You are viewing a plain text version of this content. The canonical link for it is here.
Posted to user@drill.apache.org by drill <ga...@gmail.com> on 2018/08/20 12:47:46 UTC

Apache Drill High Availability using HAproxy

Hi Team,

Good Evening . I am Satish working as big data developer. I need your help regarding Drill high availability usinh Ha proxy load balancer.
Is Apache drill supports High availability if yes please let me know the process.


-Thanks,
Satish

Sent from Mail for Windows 10


Re: Apache Drill High Availability using HAproxy

Posted by John Omernik <jo...@omernik.com>.
This is a great topic, that I have run into running Drill on Apache Mesos
due to each of my bits having essentially a DNS load balancer. (One DNS
Name, multiple Drill bits IPs assigned to them).   That said, I've run into
a few issues and have a few workarounds. Note, I am talking about the REST
API here, not the other interfaces, I am not sure how that would work,
(perhaps the same)

So the best way, if you are using HAProxy, is to use sticky connections.
Essentially, when a user connects to HA PRoxy, the connection to the
backend Drillbit will stay sticky there until a timeout period or the
session is closed.  This should allow you to ensure the best user exp,
while keeping HA.  I am not sure how HAProxy balances things, however, with
a decent Drill cluster size, it shouldn't be an issue.

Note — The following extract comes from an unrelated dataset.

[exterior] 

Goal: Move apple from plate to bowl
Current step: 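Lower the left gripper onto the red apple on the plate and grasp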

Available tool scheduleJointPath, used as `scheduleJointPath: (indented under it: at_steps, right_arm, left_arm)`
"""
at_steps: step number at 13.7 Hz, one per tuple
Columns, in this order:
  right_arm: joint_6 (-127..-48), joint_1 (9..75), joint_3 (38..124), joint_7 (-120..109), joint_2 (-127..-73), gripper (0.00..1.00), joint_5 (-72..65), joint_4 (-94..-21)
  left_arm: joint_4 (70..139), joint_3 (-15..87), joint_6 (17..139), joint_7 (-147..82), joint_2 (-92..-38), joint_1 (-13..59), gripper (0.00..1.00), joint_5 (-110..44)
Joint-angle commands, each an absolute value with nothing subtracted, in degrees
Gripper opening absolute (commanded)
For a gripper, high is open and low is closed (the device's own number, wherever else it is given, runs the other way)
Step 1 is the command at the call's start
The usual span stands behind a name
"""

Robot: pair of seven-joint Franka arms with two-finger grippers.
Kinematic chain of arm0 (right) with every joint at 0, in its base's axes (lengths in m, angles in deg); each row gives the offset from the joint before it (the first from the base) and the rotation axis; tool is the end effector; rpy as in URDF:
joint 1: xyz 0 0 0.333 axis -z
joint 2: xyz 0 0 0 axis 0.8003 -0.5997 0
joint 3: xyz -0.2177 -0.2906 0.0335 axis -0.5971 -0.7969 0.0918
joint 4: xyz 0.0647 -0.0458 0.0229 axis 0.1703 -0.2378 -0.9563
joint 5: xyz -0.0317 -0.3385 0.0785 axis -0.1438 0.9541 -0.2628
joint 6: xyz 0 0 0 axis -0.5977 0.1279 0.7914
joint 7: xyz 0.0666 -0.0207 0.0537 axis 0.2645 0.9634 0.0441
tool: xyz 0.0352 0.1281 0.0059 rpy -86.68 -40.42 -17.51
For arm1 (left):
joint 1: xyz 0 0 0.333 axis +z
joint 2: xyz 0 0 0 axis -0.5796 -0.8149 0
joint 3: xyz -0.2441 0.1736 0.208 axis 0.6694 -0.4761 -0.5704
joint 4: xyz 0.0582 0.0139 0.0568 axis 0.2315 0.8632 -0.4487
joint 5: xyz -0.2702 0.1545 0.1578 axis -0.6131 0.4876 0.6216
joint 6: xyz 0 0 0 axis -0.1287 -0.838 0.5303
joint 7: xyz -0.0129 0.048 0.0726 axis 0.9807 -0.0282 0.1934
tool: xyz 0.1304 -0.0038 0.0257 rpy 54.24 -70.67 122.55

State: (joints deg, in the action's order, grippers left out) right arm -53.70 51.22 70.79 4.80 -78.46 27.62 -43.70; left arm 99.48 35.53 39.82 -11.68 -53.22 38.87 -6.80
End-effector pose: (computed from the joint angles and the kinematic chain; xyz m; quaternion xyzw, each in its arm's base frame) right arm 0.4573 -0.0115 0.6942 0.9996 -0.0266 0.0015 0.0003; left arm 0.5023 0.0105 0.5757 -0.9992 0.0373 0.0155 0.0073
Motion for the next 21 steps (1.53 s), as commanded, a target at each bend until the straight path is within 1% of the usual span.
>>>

I didn't have HAProxy setup, and so what I did in my jupyter_drill module (
https://github.com/johnomernik/jupyter_drill) is at the application level,
prior connecting to Drill, I did a DNS lookup and grabbed the first IP
returned. Then I directly connected to that drill bit, for the the duration
of the session. It's not perfect, and I have not tested this at scale, but
it has worked on a small scale. I even used some python requests module
magic to use use the host name in the SSL verification even though I am
connecting by IP.

So a few options, if you already are looking at HAProxy, checking into the
sticky connections.


John


On Mon, Aug 20, 2018 at 1:01 PM, Paul Rogers <pa...@yahoo.com.invalid>
wrote:

> Hi Satish,
>
> You did not say if you are using HAProxy for the RESTful API or the native
> Drill RPC (as used by the Drill client, JDBC and ODBC.)
>
> To understand the use of proxies and load balancers, it is helpful to
> remember that Drill is a stateful SQL engine. Drill encourages the use of
> many stateful commands such as USE, CTTAS, and ALTER SESSION.
>
> Session state is lost when connecting to a new Drillbit, or reconnecting
> to the same Drillbit. Thus, a query that runs fine before the reconnect can
> fail afterwards.
>
> This issue is not unique to Drill; it is a common constraint of all
> old-school SQL engines.
>
> If state were not an issue, then the Drill client itself could handle HA.
> The client is given a list of ZK nodes. The client, on encountering a
> disconnect, could ask ZK for a new node and reconnect. Since ZK is HA, the
> client can also recover from a ZK node failure by trying another.
>
> We discussed this client-based HA approach multiple times, but each time,
> the SQL state has been a show-stopper.
>
> In short, the issue is not whether to use HAProxy to solve the problem;
> Drill can do it internally in the client. The issue is how to handle
> session state.
>
> A possible solution would be to store user session state in ZK so that we
> could re-establish the same logical session after a physical reconnection.
> In particular a unique session ID could be used to key connections to
> session state in ZK.
>
> Making this change would be a good contributor project: it involves
> detailed knowledge of how the Drill session and ZK state work, but is
> pretty isolated to just those specific areas.
> Thanks,
> - Paul
>
>
>
>     On Monday, August 20, 2018, 8:26:09 AM PDT, drill <
> ganesh.satish34@gmail.com> wrote:
>
>  Hi Team,
>
> Good Evening . I am Satish working as big data developer. I need your help
> regarding Drill high availability usinh Ha proxy load balancer.
> Is Apache drill supports High availability if yes please let me know the
> process.
>
>
> -Thanks,
> Satish
>
> Sent from Mail for Windows 10
>
>

Re: Apache Drill High Availability using HAproxy

Posted by Paul Rogers <pa...@yahoo.com.INVALID>.
Hi Satish,

You did not say if you are using HAProxy for the RESTful API or the native Drill RPC (as used by the Drill client, JDBC and ODBC.)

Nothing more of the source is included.